Main ideas
- Learn about what we use models for.
- Begin to learn the language of linear models in R.
In addition to using the tidyverse
and viridis
packages, today we will be using data from the fivethirtyeight
package with data on candy rankings from this 2017 article. The variables in this dataset are discussed in more detail here. We’ll also be using the tidymodels
package to run regressions.
Let’s start by looking at the variables in this dataset.
glimpse(candy_rankings)
## Rows: 85
## Columns: 13
## $ competitorname <chr> "100 Grand", "3 Musketeers", "One dime", "One quarter…
## $ chocolate <lgl> TRUE, TRUE, FALSE, FALSE, FALSE, TRUE, TRUE, FALSE, F…
## $ fruity <lgl> FALSE, FALSE, FALSE, FALSE, TRUE, FALSE, FALSE, FALSE…
## $ caramel <lgl> TRUE, FALSE, FALSE, FALSE, FALSE, FALSE, TRUE, FALSE,…
## $ peanutyalmondy <lgl> FALSE, FALSE, FALSE, FALSE, FALSE, TRUE, TRUE, TRUE, …
## $ nougat <lgl> FALSE, TRUE, FALSE, FALSE, FALSE, FALSE, TRUE, FALSE,…

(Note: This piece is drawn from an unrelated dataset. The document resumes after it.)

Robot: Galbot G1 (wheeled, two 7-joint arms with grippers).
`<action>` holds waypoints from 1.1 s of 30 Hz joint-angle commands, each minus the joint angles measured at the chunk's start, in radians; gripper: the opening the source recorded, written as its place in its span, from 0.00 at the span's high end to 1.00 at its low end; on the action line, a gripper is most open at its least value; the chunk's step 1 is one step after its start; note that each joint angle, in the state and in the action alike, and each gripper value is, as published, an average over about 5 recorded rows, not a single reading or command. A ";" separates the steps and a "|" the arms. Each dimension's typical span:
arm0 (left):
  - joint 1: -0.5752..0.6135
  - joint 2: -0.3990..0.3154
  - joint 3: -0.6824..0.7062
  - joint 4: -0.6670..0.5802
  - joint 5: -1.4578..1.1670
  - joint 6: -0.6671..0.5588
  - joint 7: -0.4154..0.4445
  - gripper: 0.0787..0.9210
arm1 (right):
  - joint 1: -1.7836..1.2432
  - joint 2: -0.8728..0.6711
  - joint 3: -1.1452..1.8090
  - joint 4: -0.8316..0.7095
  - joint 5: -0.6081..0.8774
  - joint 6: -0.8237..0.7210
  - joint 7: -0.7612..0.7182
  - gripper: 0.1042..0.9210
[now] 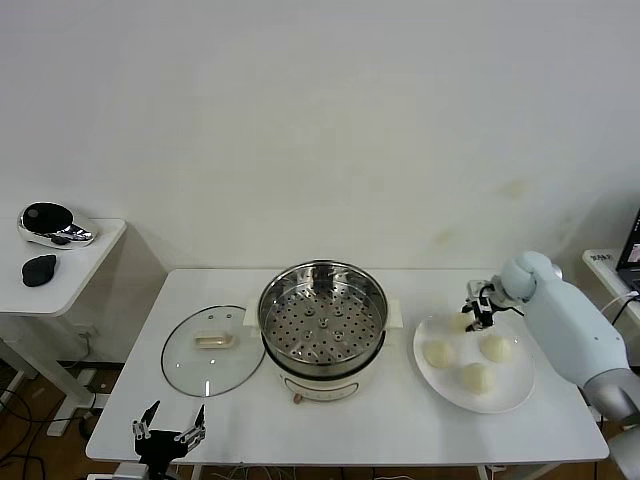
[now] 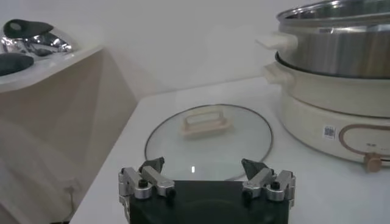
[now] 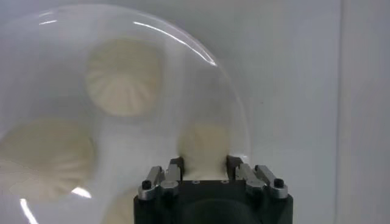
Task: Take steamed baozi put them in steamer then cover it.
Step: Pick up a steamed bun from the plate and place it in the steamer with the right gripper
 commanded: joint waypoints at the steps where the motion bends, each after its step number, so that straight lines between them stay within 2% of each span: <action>1: -0.002 0.001 0.001 -0.001 0.002 0.002 -0.001 0.12 | 0.098 -0.050 -0.067 0.079 0.106 -0.009 -0.031 0.57; 8: -0.003 0.007 -0.008 -0.011 0.023 0.026 -0.029 0.12 | 0.457 0.014 -0.308 0.073 0.372 0.029 -0.136 0.57; 11: 0.006 0.013 -0.013 -0.019 0.022 0.026 -0.036 0.12 | 0.575 0.099 -0.376 0.012 0.465 0.123 -0.190 0.57; 14: 0.010 0.010 -0.013 -0.029 0.021 0.026 -0.042 0.12 | 0.655 0.204 -0.407 -0.075 0.514 0.292 -0.226 0.57; 16: 0.011 0.004 -0.009 -0.035 0.022 0.026 -0.045 0.12 | 0.675 0.262 -0.414 -0.118 0.517 0.434 -0.234 0.57; 19: 0.016 -0.007 -0.002 -0.038 0.021 0.025 -0.047 0.12 | 0.662 0.312 -0.432 -0.100 0.478 0.619 -0.205 0.57; 23: 0.026 -0.016 0.005 -0.029 0.022 0.023 -0.051 0.12 | 0.623 0.343 -0.456 -0.024 0.427 0.758 -0.171 0.57; 27: 0.042 -0.018 0.001 -0.038 0.023 0.022 -0.056 0.12 | 0.611 0.357 -0.506 0.036 0.386 0.815 -0.142 0.57; 33: 0.051 -0.017 -0.005 -0.051 0.023 0.022 -0.058 0.12 | 0.597 0.373 -0.554 0.080 0.293 0.816 -0.075 0.57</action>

## $ crispedricewafer <lgl> TRUE, FALSE, FALSE, FALSE, FALSE, FALSE, FALSE, FALSE…
## $ hard <lgl> FALSE, FALSE, FALSE, FALSE, FALSE, FALSE, FALSE, FALS…
## $ bar <lgl> TRUE, TRUE, FALSE, FALSE, FALSE, TRUE, TRUE, FALSE, F…
## $ pluribus <lgl> FALSE, FALSE, FALSE, FALSE, FALSE, FALSE, FALSE, TRUE…
## $ sugarpercent <dbl> 0.732, 0.604, 0.011, 0.011, 0.906, 0.465, 0.604, 0.31…
## $ pricepercent <dbl> 0.860, 0.511, 0.116, 0.511, 0.511, 0.767, 0.767, 0.51…
## $ winpercent <dbl> 66.97173, 67.60294, 32.26109, 46.11650, 52.34146, 50.…
candy_rankings <- candy_rankings
Three numerical variables of potential interest in this dataset are the sugar percentile, the unit price percentile, and the percentage of time that the candy bar won against its competitors. Let’s look at the distribution of these variables. What units are these variables measured in?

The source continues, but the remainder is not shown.